Sans conviction, la Banque du Canada a relevé d'un quart de point son principal taux directeur hier. Elle s'est abstenue de fournir la moindre précision sur la conduite du nouveau resserrement monétaire.

Le taux cible de financement à un jour passe de 0,25% à 0,50%. Il s'agit de sa première hausse en près de trois ans, la première depuis l'entrée en fonction du gouverneur Mark Carney, le 1er février 2008. La Banque est enfin la première du G7 à serrer la vis au loyer de l'argent.

«Étant donné l'incertitude notable pesant sur les perspectives, toute nouvelle réduction du degré de détente monétaire devra être évaluée avec soin, en fonction de l'évolution économique à l'échelle nationale et internationale», lit-on dans le communiqué.

Ce ton très prudent a surpris les observateurs, étant donné la vigueur sans équivoque de l'économie canadienne reconnue par la Banque elle-même.

La Banque y va plutôt à reculons: «Cette décision laisse en place un degré de détente monétaire considérable, compatible avec l'atteinte de la cible d'inflation de 2%, compte tenu de l'offre excédentaire importante au Canada, de la vigueur de la dépense intérieure et de la reprise mondiale inégale», précise le communiqué.

Les autorités monétaires s'inquiètent de la persistance des déséquilibres mondiaux et des tensions dans la zone euro.

Jusqu'ici, heureusement, cela a eu des effets limités au Canada en faisant retraiter quelque peu les prix des produits de base.
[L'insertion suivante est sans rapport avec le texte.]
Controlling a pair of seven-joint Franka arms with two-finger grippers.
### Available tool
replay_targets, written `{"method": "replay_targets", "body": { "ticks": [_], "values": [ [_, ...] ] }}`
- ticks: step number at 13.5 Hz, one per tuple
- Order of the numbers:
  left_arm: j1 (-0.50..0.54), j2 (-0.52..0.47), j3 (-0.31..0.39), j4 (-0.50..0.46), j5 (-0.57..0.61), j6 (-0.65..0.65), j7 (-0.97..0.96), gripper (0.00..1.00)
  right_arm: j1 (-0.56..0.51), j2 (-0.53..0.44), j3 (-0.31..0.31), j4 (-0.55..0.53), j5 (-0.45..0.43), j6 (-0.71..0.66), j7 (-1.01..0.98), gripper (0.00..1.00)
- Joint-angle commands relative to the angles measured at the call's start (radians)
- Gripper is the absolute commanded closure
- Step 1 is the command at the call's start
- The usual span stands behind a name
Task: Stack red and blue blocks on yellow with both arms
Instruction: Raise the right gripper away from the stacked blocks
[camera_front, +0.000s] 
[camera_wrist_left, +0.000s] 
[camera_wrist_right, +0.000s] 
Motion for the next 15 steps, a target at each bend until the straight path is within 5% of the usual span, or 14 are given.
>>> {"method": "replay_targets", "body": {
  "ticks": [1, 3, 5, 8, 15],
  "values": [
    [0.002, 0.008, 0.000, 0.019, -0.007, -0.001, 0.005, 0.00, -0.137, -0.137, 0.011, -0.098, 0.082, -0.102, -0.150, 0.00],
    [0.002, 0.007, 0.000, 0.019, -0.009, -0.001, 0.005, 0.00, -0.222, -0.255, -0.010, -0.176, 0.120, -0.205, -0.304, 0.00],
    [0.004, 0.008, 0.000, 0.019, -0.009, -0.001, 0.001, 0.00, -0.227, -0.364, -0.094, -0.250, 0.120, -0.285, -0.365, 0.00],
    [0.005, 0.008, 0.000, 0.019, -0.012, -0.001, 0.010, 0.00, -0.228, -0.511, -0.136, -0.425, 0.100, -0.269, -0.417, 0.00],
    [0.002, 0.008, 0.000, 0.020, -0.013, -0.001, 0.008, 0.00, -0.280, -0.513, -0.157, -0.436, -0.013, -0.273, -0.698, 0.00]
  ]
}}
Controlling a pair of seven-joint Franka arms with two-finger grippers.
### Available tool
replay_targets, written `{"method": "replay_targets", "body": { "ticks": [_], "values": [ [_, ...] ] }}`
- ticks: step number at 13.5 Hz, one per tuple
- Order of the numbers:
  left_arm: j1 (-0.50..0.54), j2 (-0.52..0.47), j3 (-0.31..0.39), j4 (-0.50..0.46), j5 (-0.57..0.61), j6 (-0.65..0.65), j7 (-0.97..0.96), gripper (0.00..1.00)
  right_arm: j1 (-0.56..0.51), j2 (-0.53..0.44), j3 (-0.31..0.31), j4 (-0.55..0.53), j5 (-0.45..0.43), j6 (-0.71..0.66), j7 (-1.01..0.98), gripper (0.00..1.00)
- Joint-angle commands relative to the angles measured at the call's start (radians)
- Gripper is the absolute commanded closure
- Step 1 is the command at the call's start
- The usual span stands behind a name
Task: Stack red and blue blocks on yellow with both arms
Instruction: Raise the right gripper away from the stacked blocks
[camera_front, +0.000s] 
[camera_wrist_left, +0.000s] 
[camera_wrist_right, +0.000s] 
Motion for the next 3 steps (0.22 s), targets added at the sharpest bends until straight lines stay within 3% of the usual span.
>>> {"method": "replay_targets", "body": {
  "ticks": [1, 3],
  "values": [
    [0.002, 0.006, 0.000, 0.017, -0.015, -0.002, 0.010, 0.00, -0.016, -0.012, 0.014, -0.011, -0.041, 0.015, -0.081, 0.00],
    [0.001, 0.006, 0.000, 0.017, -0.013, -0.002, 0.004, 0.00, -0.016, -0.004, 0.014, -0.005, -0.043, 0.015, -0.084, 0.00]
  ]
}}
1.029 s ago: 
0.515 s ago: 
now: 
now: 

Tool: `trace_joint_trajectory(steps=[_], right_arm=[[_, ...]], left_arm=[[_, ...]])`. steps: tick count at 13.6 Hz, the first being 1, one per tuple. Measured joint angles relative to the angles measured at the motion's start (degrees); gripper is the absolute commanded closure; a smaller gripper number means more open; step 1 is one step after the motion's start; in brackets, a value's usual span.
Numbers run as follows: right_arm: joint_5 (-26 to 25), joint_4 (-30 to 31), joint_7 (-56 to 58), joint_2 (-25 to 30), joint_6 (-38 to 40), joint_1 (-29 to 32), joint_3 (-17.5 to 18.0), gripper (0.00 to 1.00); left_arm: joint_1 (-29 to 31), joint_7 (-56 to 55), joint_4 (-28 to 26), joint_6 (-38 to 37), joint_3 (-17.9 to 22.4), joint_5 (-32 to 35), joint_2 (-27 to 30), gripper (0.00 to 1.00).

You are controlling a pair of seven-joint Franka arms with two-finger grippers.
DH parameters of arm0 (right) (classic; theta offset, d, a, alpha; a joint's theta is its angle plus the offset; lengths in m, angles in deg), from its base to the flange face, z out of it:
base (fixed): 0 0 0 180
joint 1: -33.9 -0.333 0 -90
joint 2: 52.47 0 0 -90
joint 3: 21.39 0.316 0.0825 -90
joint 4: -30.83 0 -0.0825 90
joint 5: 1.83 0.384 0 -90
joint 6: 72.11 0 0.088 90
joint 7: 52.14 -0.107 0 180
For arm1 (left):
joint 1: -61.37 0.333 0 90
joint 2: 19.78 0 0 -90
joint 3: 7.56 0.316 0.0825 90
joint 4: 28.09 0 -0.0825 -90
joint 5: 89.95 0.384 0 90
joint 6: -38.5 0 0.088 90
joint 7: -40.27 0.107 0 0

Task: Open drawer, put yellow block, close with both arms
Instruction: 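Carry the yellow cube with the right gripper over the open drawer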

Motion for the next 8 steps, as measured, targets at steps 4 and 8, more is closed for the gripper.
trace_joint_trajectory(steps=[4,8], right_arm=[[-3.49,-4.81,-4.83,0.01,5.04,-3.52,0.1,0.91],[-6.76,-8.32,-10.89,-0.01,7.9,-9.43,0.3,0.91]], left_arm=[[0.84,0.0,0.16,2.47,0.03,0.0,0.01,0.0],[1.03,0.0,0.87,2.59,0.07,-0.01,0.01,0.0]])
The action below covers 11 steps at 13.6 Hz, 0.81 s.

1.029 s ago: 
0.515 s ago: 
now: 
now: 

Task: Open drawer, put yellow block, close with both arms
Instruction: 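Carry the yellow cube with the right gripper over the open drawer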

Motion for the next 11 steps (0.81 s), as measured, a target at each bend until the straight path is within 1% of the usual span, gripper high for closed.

«Si la Banque n'avait pas augmenté ses taux, elle aurait signalé que c'est vraiment grave ce qui se passe en Europe», fait observer Sébastien Lavoie, économiste en chef adjoint chez Valeurs mobilières Banque Laurentienne.

En dépit de la forte croissance annualisée de 6,1% de l'économie canadienne au premier trimestre, tout n'est pas rose pour autant, note la Banque. «Le redressement attendu des investissements des entreprises sera important pour favoriser une reprise plus équilibrée» qui repose jusqu'ici sur les programmes de relance gouvernementaux, le marché de l'habitation et les dépenses de consommation.

Le scénario économique de la Banque table sur une économie qui fonctionne à pleine capacité, dès le printemps 2011. Jusqu'ici, il se déroule comme prévu. Cela suppose que son taux cible soit alors près de 3%.

«Alors, pourquoi pareille hésitation de l'équipe Carney à le dire clairement? se demande Avery Shenfeld, économiste en chef chez CIBC. Parce qu'à ce moment-ci, la Banque ne peut écarter la possibilité qu'elle serre la vis à l'aube d'un krach des marchés financiers et des produits de base, d'une crise de la dette souveraine, voire d'une rechute de l'économie mondiale.»

Prenant acte des hésitations des autorités monétaires, Paul-André Pinsonnault, économiste principal, revenu fixe, à la Banque Nationale, ne partage pas la vision noire de son collègue torontois. «On ne saurait prendre à la légère une crise de dette souveraine, concède-t-il. Mais, en même temps, force est de reconnaître que l'incidence négative sur les marchés du crédit ailleurs dans le monde n'a pas été suffisamment grande pour compromettre la reprise économique mondiale.»

M. Pinsonnault plaide pour une politique monétaire «purement canadienne» afin d'éviter une surchauffe.

Quoi qu'il en soit, les institutions financières ont ajusté à la hausse leur taux préférentiel. Il passe à 2,50%. Les détenteurs d'hypothèques à taux variables voient le loyer de leur dette augmenter aussi de 0,25%.

La Banque de Montréal a fait un geste a contrario en abaissant de 10 centièmes le taux de son prêt hypothécaire à taux réduit. Il est affiché à 4,25%.

La Banque du Canada rétablit enfin son cadre opérationnel de la mise en oeuvre de sa politique monétaire.

Le taux d'escompte, qui correspond au loyer qu'elle exige lorsqu'elle prête aux institutions, passe de 0,50% à 0,75%.

Le taux de rémunération des dépôts consenti aux institutions qui lui confient une partie de leurs réserves reste à 0,25%.

La prochaine date fixe de fixation du taux directeur est le 20 juillet. Rien n'est encore joué.